Erstellt am: 23. 11. 2010 - 15:10 Uhr
Studiengebühren auf Umwegen
Seitdem die im Oktober in Loipersdorf ausgearbeiteten Sparpläne durchgesickert sind, haben vor allem zwei Punkte daraus jede Menge Protest ausgelöst: Die Einsparungen bei Familien, vor allem die Streichung der Familienbeihilfe ab 24 Jahren, und die Streichung der Subventionen für außeruniversitäre Forschung. Beides hat für Protest gesorgt, der auf breite öffentliche Unterstützung getroffen ist. Gestern haben Regierungsmitglieder VertreterInnen aus dem Wissenschaftsbereich zum "Bildungsgipfel" getroffen. Dort wurde aber anscheinend nicht über das neue Sparpaket, sondern die altbekannten Finanzierungsprobleme der Unis gesprochen, denen ja mindestens 250 Millionen Euro zur Erhaltung des Status Quo fehlen. Die VertreterInnen der ÖH sind schon nach wenigen Minuten gegangen, was wie schon vorher geplant rüberkommt. Andererseits kann man seinen Abend ja wirklich sinnvoller verbringen, denn Pröll und Faymann haben sich erwartungsgemäß auf keine konkreten Planänderungen festgelegt. Pröll: "Für uns ist wichtig gewesen, dass der Finanzrahmen hält. Wir werden hier keine Änderungen vornehmen." Es bleibt bei dem vagen Bekenntnis zum Abschleifen von Härtefällen, dem Verweis auf eine Studie, die Ende des Jahres fertig werden soll und dem Plan zur Studienplatzfinanzierung.
apa/HERBERT NEUBAUER
Hintertürgebühren
Im Wissenschaftsbereich erhöhen die Sparpläne einerseits den ohnehin schon hohen Druck auf Studierende in mehrerlei Hinsicht:
Diese drei Maßnahmen sollen innerhalb von vier Jahren zusammen etwa 270 Millionen Euro bringen - auf Kosten der Studierenden. Viel mehr ist mit sozial verträglich gestalteten Studiengebühren auch nicht drinnen.

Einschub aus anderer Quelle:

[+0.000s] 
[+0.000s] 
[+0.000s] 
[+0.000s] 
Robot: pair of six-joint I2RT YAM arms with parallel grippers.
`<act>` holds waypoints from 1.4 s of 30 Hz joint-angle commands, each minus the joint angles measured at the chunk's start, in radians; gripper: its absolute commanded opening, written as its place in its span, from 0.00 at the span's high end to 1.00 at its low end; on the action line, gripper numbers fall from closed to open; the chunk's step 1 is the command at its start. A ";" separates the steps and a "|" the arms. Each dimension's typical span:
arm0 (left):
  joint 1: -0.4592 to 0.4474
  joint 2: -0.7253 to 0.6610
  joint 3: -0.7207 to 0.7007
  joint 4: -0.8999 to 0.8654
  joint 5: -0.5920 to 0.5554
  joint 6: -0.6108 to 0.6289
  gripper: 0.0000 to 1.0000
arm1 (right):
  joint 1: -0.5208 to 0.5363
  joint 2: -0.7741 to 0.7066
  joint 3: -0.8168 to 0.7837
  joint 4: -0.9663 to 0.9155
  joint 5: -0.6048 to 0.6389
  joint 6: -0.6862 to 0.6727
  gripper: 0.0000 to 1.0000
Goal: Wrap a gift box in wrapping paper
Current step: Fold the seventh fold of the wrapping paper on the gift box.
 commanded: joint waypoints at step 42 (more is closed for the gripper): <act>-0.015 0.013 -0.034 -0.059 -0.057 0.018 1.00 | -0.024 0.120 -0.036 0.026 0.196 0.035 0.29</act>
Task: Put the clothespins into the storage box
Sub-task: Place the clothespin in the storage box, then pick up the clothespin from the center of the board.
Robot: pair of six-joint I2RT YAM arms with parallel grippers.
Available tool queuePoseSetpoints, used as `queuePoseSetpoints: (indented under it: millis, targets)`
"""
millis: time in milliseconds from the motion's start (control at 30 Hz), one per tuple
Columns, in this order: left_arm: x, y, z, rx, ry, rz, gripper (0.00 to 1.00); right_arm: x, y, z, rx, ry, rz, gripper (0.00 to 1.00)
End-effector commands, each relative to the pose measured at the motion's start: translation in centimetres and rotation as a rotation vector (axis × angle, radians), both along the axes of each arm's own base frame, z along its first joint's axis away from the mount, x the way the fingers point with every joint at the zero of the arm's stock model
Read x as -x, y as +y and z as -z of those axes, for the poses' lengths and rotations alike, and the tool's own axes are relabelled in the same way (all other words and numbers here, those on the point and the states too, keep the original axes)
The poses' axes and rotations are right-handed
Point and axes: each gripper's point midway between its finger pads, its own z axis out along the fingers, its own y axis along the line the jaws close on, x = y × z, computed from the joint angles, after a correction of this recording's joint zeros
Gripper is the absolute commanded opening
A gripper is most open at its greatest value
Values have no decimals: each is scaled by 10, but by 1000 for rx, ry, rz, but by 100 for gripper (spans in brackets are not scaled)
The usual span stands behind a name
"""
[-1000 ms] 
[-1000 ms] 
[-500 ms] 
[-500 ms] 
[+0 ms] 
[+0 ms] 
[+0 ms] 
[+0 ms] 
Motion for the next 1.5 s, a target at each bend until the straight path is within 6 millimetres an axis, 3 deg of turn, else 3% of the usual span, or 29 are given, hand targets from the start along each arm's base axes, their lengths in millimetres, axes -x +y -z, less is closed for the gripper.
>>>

- Neben dem Ende der Familienbeihilfe mit 24 Jahren, die man mit ein wenig Zynismus als unsanfte Maßnahme zur Beendigung des Studiums nach Erreichen des von Studierendenseite ungeliebten Bachelortitels interpretieren kann,
- sollen die staatlichen Zuschüsse zur studentischen Selbstversicherung wegfallen. Das würde in den nächsten vier Jahren 32 Millionen Euro bringen. Thomas Wallerberger von der ÖH: "Das bedeutet für Studierende, die sich selbst versichern müssen 30 Euro mehr pro Monat an Versicherungsbeiträgen."
- Die Kürzung der Förderung von Studierendenheimen, die - wohl wegen längerfristiger Zusagen - erst so richtig ab 2014 erfolgen kann, soll 4,9 Millionen Euro sparen. Teurere Heimplätze treffen vor allem Studierende vom Land, die nicht mehr bei ihren Eltern wohnen können.

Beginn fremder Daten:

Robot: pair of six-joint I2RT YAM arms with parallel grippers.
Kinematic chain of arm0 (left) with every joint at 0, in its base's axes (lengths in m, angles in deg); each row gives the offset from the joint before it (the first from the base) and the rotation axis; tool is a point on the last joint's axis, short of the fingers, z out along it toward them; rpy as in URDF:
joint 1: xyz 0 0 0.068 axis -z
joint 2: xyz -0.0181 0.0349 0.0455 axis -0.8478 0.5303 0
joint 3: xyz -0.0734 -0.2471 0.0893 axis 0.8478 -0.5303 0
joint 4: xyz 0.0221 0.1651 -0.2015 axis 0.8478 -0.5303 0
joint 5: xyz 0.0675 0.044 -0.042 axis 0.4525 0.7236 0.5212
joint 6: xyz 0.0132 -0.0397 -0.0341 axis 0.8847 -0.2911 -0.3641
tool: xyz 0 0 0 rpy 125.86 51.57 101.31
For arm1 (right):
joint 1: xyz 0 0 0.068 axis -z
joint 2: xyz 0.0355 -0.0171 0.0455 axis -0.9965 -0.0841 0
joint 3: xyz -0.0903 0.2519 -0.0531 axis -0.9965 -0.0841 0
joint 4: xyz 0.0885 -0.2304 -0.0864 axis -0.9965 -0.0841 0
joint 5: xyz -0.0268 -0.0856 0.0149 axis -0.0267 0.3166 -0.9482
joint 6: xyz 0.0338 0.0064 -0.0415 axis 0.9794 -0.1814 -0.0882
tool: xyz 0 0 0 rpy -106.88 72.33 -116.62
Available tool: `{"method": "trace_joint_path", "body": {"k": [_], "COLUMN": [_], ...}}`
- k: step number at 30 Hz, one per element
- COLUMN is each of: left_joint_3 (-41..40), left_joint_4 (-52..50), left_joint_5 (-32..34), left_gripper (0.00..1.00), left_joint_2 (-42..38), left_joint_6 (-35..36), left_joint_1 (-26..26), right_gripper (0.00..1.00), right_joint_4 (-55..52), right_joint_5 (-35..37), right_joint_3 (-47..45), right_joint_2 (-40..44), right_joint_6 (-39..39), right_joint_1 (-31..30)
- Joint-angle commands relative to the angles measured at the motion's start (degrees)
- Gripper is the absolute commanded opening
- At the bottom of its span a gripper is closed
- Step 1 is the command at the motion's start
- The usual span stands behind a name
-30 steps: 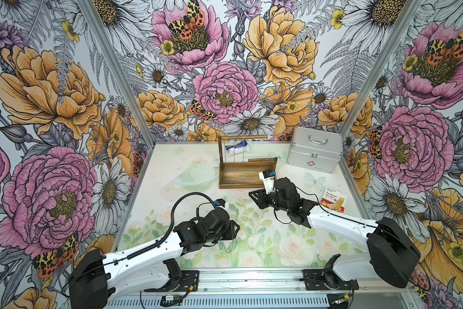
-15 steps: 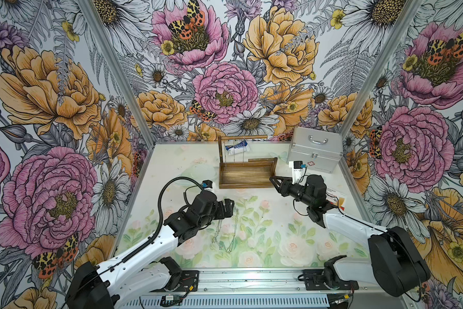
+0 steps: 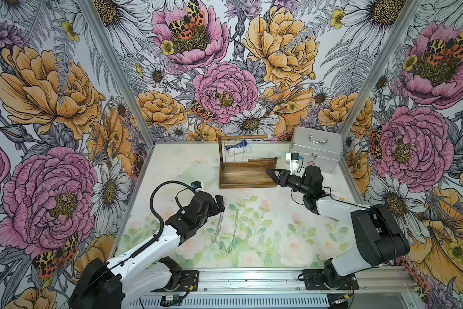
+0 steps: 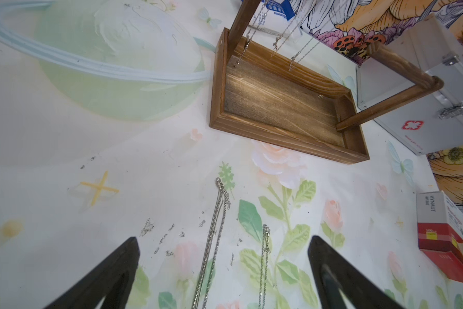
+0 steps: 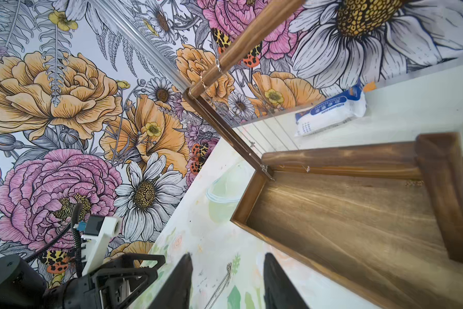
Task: Take the necklace off the jewelry display stand
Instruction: Take off the necklace from the stand.
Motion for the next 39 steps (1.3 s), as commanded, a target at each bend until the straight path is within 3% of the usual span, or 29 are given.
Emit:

Auch weitere Sparmaßnahmen tragen nicht zur Exzellenz österreichischer AbsolventInnen und ForscherInnen bei:
- Beim Erasmus-Programm sollen innerhalb der nächsten vier Jahre 7,6 Millionen Euro gestrichen werden, weitere Mobilitätsstipendien sollen wegfallen - Auslandsaufenthalte werden also schwieriger und teurer.

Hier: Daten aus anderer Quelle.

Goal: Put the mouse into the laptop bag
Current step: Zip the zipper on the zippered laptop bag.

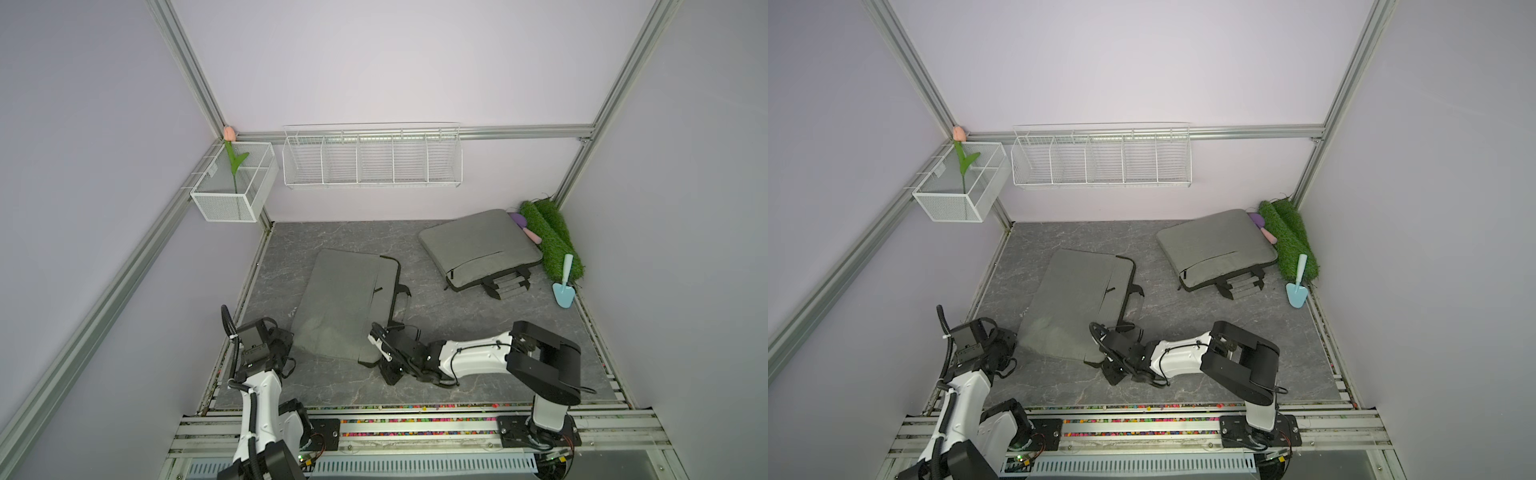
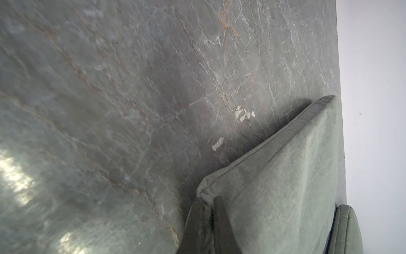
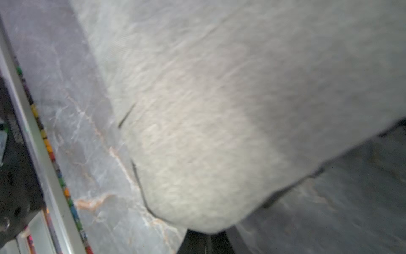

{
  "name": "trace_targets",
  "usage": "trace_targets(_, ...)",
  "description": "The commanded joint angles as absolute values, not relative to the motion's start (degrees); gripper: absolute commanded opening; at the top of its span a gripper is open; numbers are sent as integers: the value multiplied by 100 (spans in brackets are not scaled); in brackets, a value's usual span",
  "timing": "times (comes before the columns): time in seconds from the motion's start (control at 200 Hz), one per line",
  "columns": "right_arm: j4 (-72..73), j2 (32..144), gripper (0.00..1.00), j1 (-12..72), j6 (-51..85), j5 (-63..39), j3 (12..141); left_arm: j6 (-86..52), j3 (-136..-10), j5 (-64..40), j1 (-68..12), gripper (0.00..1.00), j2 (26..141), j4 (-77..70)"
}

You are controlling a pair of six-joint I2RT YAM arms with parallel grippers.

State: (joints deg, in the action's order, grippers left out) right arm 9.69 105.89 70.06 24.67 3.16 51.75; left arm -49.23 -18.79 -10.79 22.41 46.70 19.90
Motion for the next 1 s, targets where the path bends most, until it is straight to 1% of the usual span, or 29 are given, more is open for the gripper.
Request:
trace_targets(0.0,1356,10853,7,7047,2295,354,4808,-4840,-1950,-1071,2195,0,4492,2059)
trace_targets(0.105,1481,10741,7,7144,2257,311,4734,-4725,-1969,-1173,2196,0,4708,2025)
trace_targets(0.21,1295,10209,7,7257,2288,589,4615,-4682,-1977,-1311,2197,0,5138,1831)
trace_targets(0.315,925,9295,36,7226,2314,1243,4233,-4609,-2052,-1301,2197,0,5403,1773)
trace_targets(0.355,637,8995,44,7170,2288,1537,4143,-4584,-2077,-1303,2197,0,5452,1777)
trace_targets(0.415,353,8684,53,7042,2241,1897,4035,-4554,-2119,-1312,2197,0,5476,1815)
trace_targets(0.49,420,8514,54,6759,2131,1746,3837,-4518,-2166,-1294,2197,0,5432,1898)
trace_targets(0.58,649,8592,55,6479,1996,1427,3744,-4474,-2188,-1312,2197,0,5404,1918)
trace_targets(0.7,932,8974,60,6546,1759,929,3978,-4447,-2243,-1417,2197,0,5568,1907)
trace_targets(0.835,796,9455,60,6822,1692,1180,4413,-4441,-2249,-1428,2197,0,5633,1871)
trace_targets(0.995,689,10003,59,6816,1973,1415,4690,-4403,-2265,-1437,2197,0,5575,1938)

- Und schließlich sollen über 19 Millionen Euro für diverse Stipendien und Forschung eingespart werden.
Für kommenden Samstag, 27.11.2010 ist in Wien eine Demonstration gegen einige der Sparpläne der Regierung geplant.
"Es gibt internationale Beispiele, wie genau jetzt, in den Ausläufern der Finanzkrise, verstärkt in Zukunftsressorts investiert wird. Deutschland gibt zum Beispiel 12 Milliarden mehr aus." sagt Thomas Wallerberger. Obwohl diese hochgesteckten Ambitionen an der Budgetrealität scheitern könnten, werden die Bildungsausgaben in Deutschland in den kommenden Jahren zumindest nicht sinken.
Im österreichischen Budgetentwurf hingegen ist wie zum Hohn angekündigt mit je 25.000 Euro pro Jahr die "nachhaltige Entwicklung" einzusparen.